French medical care: Formidable!

John Gagnon

June 02, 1993|By John Gagnon

IT WAS early morning, just after 2 o'clock. I had recently arrived in Tours to start my sabbatical. I knew only enough French to scan a newspaper and order a meal. My wife, fluent in French, was away.

A pain of extraordinary vividness exploded up my abdomen on the left side. I knew I had to obtain immediate medical help.

I was frightened and disoriented as I looked through the information sheets provided for American students seeking local health care. These were in French and in small type.

With increasingly blurred vision, I called a number on the list with a nearby address.

A young woman, a doctor, answered the phone. I somehow communicated that I was in deep trouble, and she responded to the pain and fear in my voice.

With my minimal French, I couldn't be certain, but I understood her to say she would be right over. She arrived within 20 minutes. After a quick examination, she called an ambulance, which came in what seemed only a few minutes.

By this time, all of my French had deserted me. I was taken to the emergency room of a nearby hospital, where the staff quickly decided that extensive surgery was needed.

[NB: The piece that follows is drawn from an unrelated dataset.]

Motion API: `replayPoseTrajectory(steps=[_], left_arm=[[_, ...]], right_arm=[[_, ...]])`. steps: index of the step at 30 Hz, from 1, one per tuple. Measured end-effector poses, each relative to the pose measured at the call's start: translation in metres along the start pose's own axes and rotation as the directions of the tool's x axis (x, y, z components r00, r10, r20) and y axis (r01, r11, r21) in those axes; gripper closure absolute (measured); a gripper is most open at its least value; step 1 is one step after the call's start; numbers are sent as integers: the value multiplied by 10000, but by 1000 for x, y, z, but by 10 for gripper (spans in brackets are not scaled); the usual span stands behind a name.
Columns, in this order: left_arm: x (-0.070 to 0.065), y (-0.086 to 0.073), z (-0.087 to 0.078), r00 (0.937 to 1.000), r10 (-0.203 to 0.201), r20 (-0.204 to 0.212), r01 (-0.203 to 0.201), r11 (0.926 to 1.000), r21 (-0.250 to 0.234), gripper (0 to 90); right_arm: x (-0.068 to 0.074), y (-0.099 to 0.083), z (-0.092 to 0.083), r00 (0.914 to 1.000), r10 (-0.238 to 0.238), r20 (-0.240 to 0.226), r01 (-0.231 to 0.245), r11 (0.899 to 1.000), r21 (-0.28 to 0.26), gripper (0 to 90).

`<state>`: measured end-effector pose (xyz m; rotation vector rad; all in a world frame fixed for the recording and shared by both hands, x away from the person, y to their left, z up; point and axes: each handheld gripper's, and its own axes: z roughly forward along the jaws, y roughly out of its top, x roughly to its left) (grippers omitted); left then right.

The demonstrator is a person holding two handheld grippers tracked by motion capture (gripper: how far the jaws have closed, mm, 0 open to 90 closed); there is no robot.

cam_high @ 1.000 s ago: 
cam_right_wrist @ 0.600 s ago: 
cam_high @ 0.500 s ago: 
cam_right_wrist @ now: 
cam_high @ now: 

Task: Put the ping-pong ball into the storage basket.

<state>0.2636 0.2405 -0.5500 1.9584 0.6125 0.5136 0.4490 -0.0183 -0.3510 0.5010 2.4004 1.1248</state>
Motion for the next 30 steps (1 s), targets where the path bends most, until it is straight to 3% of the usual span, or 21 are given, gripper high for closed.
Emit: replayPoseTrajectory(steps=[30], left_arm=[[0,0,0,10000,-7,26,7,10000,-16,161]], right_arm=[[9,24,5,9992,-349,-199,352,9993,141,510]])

They were not well enough equipped to do it, so I was moved immediately to another hospital where specialists had been alerted.

After a second ambulance ride, I found myself in a second emergency room, where I asked that someone contact my wife, who was arriving on a flight from the United States that morning.

I was gurneyed into an operating room, where a pleasant-faced woman looked down at me and said in English, "I am Dr. Robin, the anesthesiologist."

I awoke at about 4 p.m. in a single room with a tube down my nose and a metal tree above me with bottles and plastic bags of various sizes dripping into the intravenous needles in my wrist and neck.

Down the center of my belly I could see an incision about eight to nine inches long, held together by about 40 neat black stitches.

My wife was sitting across the room; she had received a message to call the hospital when her plane landed.

She told me my appendix had burst, probably two or three days before the pain that prompted me to call for help.

I spent 11 days in the hospital. During that time, the tubes and drains were removed, the intravenous medications changed and then stopped, and finally the stitches were removed.

I was washed. My bed clothing was changed when necessary. No intravenous bottle was ever empty before being changed, no needle ever missed a vein, no call for assistance went unanswered.

My treatment did not end when I left the hospital. A nurse visited our home daily for 10 days to make sure the incision was healing properly and to give me shots of anticoagulants.

This is not a particularly remarkable medical tale. But to an American eye, there are some oddities.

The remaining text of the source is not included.